Task brief
Scan the material for the string "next" and copy out every line in which it occurs.
*** Data segment ***
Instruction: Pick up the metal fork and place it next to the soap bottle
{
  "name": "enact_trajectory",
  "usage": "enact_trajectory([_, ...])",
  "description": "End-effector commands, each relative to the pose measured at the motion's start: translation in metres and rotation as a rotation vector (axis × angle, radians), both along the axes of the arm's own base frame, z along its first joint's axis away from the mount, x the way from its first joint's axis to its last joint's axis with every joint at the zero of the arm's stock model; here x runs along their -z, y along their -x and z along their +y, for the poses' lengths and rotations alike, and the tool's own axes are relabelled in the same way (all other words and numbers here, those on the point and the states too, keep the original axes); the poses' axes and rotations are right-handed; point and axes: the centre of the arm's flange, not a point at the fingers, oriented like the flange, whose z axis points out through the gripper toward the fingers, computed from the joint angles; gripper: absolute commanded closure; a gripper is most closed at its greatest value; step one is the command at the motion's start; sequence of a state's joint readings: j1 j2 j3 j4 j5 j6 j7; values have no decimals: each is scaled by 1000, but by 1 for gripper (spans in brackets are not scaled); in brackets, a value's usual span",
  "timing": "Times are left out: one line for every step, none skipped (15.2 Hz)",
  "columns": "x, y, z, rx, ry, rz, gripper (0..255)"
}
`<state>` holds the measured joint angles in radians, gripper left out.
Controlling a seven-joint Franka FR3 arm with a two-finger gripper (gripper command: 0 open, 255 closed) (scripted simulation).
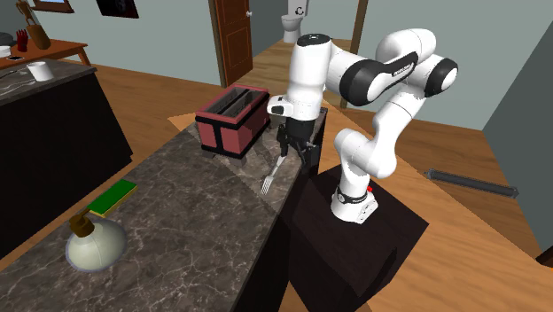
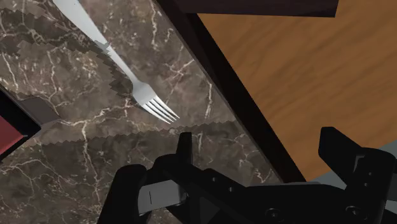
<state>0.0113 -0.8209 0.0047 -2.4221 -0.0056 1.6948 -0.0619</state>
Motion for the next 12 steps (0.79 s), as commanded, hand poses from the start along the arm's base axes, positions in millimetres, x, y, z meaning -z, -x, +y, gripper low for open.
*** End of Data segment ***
Solution to the problem
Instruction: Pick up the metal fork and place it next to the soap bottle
Motion for the next 12 steps (0.79 s), as commanded, hand poses from the start along the arm's base axes, positions in millimetres, x, y, z meaning -z, -x, +y, gripper low for open.

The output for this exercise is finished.